La tertulia Rona Dalba cumple veinticinco años

La tertulia Rona Dalba, y todos los tertulianos, hoy, martes 26 de mayo de 2020, tendríamos que estar festejando nuestro veinticinco aniversario. ¡Veinticinco años de tertulias!

Espero que todos os encontréis bien y que este maldito virus que ha interrumpido nuestro caminar, no haya llamado a vuestra puerta ni a la de vuestros seres queridos. Hago extensivo este deseo a todos los salmantinos, con el conocimiento de que es un deseo imposible de cumplir, que el virus ha atacado a muchos de nuestros conciudadanos y que son muchos los que lo han pasado y lo están pasando mal. A aquellos que habéis tenido la desgracia de haber perdido algún  familiar, amigo o persona querida, mi más sentido pésame, a los que estáis  sufriendo el virus en vuestros pulmones, mucho ánimo y fuerza para superarlo. Y a todos ¡ánimo y adelante!

Si amigos, hoy tendríamos que estar de fiesta. Desde hace unos meses estábamos pensando en este día, en qué haríamos para que fuera una fecha especial para todos los tertulianos, que este último martes de mayo fuera un día inolvidable.

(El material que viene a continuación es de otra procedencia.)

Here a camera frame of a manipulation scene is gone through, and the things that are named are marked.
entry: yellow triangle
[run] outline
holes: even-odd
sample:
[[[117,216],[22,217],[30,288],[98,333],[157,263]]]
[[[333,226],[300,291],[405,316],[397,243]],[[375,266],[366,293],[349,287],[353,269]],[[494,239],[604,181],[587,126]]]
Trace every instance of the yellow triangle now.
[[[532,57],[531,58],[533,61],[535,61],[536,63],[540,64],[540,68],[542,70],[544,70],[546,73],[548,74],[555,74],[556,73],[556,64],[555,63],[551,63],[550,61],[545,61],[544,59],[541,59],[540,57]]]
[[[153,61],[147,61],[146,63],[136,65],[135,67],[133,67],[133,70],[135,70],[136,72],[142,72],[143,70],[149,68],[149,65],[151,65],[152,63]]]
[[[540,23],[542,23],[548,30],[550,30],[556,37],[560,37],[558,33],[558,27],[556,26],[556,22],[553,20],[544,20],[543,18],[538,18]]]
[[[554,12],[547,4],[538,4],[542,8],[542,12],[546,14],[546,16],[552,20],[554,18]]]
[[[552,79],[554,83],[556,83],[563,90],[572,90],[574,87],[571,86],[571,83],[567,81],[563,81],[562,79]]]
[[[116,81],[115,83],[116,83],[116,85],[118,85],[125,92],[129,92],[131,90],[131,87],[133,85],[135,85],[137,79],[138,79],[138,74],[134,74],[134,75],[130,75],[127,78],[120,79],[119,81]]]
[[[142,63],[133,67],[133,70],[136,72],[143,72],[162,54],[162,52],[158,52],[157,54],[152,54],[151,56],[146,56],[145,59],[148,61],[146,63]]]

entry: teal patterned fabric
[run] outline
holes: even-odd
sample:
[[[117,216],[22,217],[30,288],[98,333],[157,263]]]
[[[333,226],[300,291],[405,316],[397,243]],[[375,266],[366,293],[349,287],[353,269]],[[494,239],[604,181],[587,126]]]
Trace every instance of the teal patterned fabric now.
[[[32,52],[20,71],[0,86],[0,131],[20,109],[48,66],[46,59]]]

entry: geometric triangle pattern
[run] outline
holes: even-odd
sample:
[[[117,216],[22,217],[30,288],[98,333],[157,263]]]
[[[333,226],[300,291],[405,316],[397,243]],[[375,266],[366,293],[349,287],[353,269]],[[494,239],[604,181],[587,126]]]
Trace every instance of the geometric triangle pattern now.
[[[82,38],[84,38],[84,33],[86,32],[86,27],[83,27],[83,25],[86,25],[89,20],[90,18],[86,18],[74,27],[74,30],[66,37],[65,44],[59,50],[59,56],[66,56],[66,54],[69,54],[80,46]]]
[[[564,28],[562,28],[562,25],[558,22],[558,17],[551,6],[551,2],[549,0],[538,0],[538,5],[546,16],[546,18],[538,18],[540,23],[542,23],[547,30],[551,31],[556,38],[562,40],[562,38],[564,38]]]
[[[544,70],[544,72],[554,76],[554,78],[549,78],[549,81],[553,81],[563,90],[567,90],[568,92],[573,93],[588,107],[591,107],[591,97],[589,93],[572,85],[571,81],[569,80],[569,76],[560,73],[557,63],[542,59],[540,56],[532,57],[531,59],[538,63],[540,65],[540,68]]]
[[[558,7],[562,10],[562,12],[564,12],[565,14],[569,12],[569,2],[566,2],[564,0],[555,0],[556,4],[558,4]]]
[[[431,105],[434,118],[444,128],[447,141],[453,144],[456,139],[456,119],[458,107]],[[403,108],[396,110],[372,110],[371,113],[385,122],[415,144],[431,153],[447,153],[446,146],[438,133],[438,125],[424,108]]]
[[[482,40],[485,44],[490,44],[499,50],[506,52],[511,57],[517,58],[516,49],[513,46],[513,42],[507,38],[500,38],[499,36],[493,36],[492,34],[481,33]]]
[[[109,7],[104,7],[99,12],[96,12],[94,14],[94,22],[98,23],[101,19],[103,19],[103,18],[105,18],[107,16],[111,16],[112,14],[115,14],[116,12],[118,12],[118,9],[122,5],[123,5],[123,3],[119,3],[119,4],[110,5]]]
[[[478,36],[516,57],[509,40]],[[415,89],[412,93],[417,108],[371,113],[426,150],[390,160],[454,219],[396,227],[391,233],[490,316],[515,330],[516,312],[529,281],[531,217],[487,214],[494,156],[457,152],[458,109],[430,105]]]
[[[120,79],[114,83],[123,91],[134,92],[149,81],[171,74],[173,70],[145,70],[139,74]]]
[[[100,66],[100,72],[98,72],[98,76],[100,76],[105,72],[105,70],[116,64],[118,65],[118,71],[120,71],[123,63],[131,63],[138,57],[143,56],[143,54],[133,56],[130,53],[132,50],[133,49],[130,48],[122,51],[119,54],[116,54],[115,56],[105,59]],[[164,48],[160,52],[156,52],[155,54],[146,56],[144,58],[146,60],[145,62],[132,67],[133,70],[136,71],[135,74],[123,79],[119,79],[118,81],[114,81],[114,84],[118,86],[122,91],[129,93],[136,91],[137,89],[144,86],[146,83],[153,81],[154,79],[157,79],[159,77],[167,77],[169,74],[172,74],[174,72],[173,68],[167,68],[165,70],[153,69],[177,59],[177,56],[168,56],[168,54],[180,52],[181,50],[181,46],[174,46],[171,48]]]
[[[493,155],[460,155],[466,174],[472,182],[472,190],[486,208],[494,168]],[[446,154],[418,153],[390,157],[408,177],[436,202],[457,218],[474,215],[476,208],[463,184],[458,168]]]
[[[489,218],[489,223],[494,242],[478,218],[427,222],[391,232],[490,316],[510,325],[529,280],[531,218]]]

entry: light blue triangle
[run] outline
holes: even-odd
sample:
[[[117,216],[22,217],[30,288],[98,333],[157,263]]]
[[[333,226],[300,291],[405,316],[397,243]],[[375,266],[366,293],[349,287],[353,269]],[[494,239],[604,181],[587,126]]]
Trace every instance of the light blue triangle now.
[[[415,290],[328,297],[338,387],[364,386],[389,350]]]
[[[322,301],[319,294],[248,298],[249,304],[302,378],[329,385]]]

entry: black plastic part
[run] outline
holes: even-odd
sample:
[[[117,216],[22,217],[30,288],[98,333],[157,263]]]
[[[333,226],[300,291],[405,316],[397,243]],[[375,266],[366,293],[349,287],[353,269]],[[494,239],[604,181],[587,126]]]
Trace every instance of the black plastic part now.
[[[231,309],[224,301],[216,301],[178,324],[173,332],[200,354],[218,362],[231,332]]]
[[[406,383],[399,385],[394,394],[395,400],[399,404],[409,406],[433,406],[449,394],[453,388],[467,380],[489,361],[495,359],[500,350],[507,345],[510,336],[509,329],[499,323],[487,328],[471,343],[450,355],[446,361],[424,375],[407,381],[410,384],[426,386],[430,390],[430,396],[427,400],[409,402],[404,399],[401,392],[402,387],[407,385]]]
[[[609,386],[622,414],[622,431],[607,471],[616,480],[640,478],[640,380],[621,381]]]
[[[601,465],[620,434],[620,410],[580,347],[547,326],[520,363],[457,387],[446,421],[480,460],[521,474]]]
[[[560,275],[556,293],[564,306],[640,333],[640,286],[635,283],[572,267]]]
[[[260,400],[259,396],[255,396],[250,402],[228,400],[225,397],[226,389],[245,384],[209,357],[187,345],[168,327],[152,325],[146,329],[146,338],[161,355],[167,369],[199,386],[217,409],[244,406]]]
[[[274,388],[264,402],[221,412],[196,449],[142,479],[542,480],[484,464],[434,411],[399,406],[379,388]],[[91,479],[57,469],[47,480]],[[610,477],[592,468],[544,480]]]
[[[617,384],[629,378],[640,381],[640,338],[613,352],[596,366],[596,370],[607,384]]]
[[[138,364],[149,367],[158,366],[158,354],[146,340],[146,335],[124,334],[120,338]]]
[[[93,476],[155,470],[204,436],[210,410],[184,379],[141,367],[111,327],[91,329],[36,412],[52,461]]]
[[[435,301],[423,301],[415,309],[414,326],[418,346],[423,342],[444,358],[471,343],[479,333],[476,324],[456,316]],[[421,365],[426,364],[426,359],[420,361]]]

El destino ha decidido concedernos este deseo y lo ha hecho de la forma más cruel posible, pero sabremos superar estos momentos difíciles y aunque no es bueno retar al destino, yo os digo que dentro de unos meses tendremos esa celebración y volveremos a reunirnos para gozar de una buena conversación, y finalizaremos la jornada compartiendo exquisitos manjares que nos sabrán mejor que nunca y entonaremos victoriosos cánticos regionales.

 No es fácil llegar a cumplir veinticinco años en una actividad como la nuestra, en la que martes a martes, todos los del año, por lo que también cumpliríamos mil doscientas cincuenta tertulias, un grupo de amigos se reúna para escuchar a un ponente y tras la exposición opinar, preguntar, reflexionar sobre lo expuesto con respeto a las personas y las opiniones. Es cierto que en más de una ocasión no reinó la comprensión y la tolerancia, cualidades que todos presumimos tener en abundancia, son los otros los que están escasos de ellas. Pero esas discrepancias, esas chispas que en ocasiones saltaban, se apagaban al entrar en contacto con la amistad.

El día del encuentro, que no está demasiado lejos, espero contar con todos vosotros y alguno más que quiera unirse a esta gran familia, pues la tertulia es de todos y todos pueden acudir a ella sin necesidad de afiliación, carné, cuota… sólo con la buena voluntad de compartir y relacionarse  con personas normales, sin grandes pretensiones, si es que el pasar una tarde agradable entre amigos no es ya, en sí misma, una gran pretensión.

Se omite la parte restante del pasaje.